*Problem to solve*. Transcribe the stretch of entries below from the line with "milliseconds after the" through the line with "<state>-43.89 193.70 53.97", exactly and with both ends included; leave out all other lines.

*Given information*.
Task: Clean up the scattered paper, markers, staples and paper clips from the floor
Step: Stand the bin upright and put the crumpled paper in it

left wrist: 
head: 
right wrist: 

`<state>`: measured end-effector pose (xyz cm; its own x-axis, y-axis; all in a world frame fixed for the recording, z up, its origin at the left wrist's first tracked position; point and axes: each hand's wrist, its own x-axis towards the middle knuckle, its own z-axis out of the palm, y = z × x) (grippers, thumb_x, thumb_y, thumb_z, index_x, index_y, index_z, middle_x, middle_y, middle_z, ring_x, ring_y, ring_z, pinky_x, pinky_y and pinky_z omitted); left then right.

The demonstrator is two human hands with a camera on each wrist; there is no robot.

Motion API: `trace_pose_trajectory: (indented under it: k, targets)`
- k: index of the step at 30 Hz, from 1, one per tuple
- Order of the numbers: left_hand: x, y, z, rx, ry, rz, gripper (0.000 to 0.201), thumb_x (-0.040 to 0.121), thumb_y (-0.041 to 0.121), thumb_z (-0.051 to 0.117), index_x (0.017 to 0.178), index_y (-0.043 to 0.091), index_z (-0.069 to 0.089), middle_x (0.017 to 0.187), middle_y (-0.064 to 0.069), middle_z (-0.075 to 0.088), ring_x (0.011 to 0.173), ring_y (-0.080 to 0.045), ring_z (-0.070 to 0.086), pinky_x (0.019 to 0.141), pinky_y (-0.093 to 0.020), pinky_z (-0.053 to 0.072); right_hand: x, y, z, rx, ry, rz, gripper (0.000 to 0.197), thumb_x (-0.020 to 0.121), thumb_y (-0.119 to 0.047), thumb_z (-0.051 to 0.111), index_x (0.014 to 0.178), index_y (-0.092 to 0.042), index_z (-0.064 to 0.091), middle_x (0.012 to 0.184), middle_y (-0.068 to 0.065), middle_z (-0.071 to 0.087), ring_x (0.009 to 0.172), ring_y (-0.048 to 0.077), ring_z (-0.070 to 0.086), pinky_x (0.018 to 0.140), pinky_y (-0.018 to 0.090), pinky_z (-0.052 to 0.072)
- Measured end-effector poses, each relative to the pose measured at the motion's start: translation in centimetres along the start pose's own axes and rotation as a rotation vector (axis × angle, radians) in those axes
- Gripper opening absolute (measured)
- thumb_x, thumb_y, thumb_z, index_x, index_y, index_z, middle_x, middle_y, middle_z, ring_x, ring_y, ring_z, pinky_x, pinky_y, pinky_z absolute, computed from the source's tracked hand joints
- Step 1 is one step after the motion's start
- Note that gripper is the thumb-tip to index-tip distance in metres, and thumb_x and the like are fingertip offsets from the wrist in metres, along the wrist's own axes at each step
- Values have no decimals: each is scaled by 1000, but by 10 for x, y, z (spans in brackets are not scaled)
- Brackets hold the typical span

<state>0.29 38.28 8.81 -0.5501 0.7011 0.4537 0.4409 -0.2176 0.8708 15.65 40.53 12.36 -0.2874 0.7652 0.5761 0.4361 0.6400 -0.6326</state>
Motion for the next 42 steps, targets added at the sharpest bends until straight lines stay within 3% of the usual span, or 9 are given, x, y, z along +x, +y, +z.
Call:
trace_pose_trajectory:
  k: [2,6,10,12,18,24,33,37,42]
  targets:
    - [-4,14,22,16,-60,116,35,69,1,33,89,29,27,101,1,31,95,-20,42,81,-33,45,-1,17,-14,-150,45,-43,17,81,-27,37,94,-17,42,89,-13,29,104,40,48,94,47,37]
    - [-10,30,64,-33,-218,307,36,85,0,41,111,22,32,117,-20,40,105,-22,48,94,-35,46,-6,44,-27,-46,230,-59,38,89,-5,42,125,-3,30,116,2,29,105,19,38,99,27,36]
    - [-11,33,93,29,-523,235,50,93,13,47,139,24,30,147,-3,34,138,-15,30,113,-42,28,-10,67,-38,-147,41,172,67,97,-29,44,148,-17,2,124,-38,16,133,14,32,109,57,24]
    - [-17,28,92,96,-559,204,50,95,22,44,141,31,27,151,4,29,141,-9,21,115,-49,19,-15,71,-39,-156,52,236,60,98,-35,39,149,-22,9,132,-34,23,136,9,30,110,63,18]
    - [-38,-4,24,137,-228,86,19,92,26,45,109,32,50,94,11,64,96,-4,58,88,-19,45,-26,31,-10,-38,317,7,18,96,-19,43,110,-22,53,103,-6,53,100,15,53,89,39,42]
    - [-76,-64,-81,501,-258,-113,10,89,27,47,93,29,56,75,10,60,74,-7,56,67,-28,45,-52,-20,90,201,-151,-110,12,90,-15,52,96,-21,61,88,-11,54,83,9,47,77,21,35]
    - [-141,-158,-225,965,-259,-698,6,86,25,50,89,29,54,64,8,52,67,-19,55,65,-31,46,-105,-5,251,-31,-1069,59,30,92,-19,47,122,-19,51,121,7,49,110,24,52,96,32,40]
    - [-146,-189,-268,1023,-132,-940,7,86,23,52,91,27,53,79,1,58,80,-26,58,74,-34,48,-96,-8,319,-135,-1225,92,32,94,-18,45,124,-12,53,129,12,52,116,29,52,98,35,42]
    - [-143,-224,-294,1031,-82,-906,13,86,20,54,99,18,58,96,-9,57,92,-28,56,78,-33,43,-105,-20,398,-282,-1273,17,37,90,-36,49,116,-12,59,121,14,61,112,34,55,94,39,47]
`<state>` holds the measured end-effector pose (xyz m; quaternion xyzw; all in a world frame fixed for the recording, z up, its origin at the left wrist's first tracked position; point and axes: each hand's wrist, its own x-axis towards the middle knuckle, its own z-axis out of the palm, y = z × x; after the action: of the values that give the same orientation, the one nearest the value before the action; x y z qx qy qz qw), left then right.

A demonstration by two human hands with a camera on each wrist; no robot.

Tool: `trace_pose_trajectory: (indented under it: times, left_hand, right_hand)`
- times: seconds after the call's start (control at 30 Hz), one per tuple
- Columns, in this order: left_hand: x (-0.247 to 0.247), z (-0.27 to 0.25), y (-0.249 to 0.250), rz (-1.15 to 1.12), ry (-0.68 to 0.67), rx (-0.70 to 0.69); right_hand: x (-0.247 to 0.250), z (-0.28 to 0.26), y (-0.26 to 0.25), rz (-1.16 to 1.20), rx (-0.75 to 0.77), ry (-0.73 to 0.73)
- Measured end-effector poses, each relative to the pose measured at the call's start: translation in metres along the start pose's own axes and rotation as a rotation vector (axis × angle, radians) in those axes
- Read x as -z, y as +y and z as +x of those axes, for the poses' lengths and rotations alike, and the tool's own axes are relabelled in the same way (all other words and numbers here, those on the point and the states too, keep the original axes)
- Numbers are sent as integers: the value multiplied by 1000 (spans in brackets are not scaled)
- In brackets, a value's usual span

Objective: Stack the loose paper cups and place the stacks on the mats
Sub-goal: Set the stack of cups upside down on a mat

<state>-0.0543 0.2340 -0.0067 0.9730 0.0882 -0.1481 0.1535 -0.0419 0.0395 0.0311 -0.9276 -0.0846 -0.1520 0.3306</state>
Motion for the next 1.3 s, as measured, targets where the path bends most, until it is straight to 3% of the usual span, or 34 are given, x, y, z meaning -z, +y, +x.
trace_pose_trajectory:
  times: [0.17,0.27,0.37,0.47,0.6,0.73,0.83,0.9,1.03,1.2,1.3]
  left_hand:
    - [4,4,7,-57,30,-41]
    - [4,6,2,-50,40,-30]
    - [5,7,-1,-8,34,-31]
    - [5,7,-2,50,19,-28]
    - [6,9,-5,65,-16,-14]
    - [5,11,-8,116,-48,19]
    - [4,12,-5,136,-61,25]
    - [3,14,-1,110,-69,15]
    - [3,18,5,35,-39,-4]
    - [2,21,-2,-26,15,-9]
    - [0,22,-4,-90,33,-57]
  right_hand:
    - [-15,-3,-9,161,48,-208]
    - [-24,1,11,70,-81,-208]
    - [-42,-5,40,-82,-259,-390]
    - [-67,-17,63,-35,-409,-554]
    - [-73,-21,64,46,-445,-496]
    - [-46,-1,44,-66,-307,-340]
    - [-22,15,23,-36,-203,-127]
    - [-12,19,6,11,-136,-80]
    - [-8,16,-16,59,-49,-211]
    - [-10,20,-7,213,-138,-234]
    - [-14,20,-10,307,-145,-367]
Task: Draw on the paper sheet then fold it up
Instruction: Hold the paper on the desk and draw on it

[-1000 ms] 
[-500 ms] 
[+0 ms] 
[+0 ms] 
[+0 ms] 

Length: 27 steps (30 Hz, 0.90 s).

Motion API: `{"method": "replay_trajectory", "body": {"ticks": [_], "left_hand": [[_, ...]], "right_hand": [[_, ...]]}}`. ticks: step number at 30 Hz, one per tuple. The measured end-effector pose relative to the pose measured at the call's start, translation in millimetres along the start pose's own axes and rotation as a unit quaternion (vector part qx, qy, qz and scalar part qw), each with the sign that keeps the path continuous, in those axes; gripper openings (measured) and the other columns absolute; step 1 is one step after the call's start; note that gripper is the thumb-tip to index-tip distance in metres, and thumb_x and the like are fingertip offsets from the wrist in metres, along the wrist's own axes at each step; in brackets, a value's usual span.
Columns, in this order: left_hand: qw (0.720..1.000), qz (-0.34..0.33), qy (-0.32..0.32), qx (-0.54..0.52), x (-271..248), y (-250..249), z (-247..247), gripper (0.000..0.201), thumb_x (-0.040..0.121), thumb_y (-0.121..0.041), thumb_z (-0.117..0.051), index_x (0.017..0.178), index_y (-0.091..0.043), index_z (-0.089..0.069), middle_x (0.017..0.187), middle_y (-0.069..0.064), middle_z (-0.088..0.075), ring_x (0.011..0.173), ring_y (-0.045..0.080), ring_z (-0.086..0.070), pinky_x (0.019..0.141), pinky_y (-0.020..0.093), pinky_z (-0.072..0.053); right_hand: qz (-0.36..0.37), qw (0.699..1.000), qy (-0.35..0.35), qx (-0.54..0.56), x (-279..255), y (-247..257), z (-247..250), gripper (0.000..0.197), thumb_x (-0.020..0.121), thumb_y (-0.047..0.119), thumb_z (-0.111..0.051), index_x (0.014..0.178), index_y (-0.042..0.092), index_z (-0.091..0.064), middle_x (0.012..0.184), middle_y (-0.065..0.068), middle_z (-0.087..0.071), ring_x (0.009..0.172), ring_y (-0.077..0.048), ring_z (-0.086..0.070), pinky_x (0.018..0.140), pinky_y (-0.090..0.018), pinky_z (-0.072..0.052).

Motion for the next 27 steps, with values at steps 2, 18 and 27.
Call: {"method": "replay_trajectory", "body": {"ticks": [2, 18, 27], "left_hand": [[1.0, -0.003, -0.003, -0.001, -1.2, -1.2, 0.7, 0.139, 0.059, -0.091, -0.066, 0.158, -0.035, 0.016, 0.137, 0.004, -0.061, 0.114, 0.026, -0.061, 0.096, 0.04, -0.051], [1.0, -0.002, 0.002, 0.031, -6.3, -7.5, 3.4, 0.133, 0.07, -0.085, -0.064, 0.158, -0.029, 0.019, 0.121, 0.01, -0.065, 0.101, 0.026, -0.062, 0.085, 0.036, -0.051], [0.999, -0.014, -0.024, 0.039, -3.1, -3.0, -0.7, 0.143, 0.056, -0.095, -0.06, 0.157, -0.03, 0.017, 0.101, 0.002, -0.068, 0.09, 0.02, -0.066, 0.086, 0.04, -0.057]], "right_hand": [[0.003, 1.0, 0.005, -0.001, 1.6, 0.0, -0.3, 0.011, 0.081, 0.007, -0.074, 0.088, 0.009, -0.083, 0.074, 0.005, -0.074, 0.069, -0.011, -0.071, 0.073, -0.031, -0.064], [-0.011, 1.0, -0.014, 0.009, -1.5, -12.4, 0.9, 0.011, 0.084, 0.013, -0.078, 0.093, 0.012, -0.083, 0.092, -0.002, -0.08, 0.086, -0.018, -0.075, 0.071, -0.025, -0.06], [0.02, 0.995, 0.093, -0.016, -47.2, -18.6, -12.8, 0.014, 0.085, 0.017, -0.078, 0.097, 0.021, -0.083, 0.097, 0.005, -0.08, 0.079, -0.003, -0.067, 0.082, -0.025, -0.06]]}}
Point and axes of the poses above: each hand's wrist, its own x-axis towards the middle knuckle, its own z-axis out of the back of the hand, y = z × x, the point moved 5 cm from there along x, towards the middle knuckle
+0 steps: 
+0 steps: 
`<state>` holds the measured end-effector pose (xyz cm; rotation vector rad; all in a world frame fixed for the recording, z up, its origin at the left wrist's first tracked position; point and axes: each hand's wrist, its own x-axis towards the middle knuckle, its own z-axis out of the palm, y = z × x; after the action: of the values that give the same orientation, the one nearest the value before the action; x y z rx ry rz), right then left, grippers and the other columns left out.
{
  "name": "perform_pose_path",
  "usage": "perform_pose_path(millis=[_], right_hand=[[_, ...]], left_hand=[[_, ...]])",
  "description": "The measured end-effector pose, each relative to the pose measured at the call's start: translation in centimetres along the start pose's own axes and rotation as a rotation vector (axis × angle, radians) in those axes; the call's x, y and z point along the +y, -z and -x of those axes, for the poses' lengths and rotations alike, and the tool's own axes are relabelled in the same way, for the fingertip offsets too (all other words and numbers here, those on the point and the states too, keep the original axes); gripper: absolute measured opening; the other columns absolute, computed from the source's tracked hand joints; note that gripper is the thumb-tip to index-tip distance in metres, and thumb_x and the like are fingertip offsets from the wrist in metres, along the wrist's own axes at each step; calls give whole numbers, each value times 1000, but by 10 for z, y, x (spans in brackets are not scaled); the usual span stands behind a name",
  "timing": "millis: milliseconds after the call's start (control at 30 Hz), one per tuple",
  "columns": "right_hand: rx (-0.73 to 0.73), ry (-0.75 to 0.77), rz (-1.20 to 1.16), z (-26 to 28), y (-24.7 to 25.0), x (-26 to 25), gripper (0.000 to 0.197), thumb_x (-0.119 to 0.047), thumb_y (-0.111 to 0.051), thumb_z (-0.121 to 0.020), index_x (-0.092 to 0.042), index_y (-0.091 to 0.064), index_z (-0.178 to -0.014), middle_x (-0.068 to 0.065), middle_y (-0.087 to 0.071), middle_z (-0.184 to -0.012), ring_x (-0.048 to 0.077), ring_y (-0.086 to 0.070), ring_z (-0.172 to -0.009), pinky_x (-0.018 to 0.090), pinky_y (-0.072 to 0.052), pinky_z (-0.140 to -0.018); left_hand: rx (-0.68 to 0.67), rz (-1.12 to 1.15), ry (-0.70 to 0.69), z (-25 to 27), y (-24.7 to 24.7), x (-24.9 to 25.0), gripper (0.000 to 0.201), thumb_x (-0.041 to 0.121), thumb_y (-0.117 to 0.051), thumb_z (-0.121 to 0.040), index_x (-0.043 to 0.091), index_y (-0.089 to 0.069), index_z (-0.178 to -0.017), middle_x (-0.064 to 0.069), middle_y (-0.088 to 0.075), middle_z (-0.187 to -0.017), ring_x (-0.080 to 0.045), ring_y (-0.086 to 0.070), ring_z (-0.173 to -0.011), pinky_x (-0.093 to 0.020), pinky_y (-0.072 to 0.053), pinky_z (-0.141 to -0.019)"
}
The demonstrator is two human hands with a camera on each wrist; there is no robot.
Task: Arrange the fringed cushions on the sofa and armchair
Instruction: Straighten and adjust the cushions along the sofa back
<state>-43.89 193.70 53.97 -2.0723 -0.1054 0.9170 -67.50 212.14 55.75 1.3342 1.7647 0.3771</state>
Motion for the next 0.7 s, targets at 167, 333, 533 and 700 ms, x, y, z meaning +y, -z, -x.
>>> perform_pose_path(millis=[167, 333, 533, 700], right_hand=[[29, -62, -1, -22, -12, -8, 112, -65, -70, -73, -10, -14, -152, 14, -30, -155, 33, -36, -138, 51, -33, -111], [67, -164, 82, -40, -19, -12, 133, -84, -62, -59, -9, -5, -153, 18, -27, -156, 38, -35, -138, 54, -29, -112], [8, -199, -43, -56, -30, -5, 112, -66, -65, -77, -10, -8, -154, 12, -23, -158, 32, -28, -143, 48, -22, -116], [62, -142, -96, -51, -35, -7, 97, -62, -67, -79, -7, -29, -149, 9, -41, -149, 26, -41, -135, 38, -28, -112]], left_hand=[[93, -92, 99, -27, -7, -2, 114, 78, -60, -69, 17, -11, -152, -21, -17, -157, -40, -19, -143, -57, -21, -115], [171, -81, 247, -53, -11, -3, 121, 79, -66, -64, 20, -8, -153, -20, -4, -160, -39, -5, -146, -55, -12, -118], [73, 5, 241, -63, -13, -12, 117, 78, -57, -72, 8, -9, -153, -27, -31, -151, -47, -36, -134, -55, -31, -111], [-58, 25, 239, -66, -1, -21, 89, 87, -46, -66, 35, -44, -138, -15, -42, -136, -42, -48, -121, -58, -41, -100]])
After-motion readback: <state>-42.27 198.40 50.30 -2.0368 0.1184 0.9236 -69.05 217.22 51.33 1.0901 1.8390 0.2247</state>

*Answer section*.
  "timing": "millis: milliseconds after the call's start (control at 30 Hz), one per tuple",
  "columns": "right_hand: rx (-0.73 to 0.73), ry (-0.75 to 0.77), rz (-1.20 to 1.16), z (-26 to 28), y (-24.7 to 25.0), x (-26 to 25), gripper (0.000 to 0.197), thumb_x (-0.119 to 0.047), thumb_y (-0.111 to 0.051), thumb_z (-0.121 to 0.020), index_x (-0.092 to 0.042), index_y (-0.091 to 0.064), index_z (-0.178 to -0.014), middle_x (-0.068 to 0.065), middle_y (-0.087 to 0.071), middle_z (-0.184 to -0.012), ring_x (-0.048 to 0.077), ring_y (-0.086 to 0.070), ring_z (-0.172 to -0.009), pinky_x (-0.018 to 0.090), pinky_y (-0.072 to 0.052), pinky_z (-0.140 to -0.018); left_hand: rx (-0.68 to 0.67), rz (-1.12 to 1.15), ry (-0.70 to 0.69), z (-25 to 27), y (-24.7 to 24.7), x (-24.9 to 25.0), gripper (0.000 to 0.201), thumb_x (-0.041 to 0.121), thumb_y (-0.117 to 0.051), thumb_z (-0.121 to 0.040), index_x (-0.043 to 0.091), index_y (-0.089 to 0.069), index_z (-0.178 to -0.017), middle_x (-0.064 to 0.069), middle_y (-0.088 to 0.075), middle_z (-0.187 to -0.017), ring_x (-0.080 to 0.045), ring_y (-0.086 to 0.070), ring_z (-0.173 to -0.011), pinky_x (-0.093 to 0.020), pinky_y (-0.072 to 0.053), pinky_z (-0.141 to -0.019)"
}
The demonstrator is two human hands with a camera on each wrist; there is no robot.
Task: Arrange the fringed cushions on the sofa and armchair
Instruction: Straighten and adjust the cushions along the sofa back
<state>-43.89 193.70 53.97 -2.0723 -0.1054 0.9170 -67.50 212.14 55.75 1.3342 1.7647 0.3771</state>

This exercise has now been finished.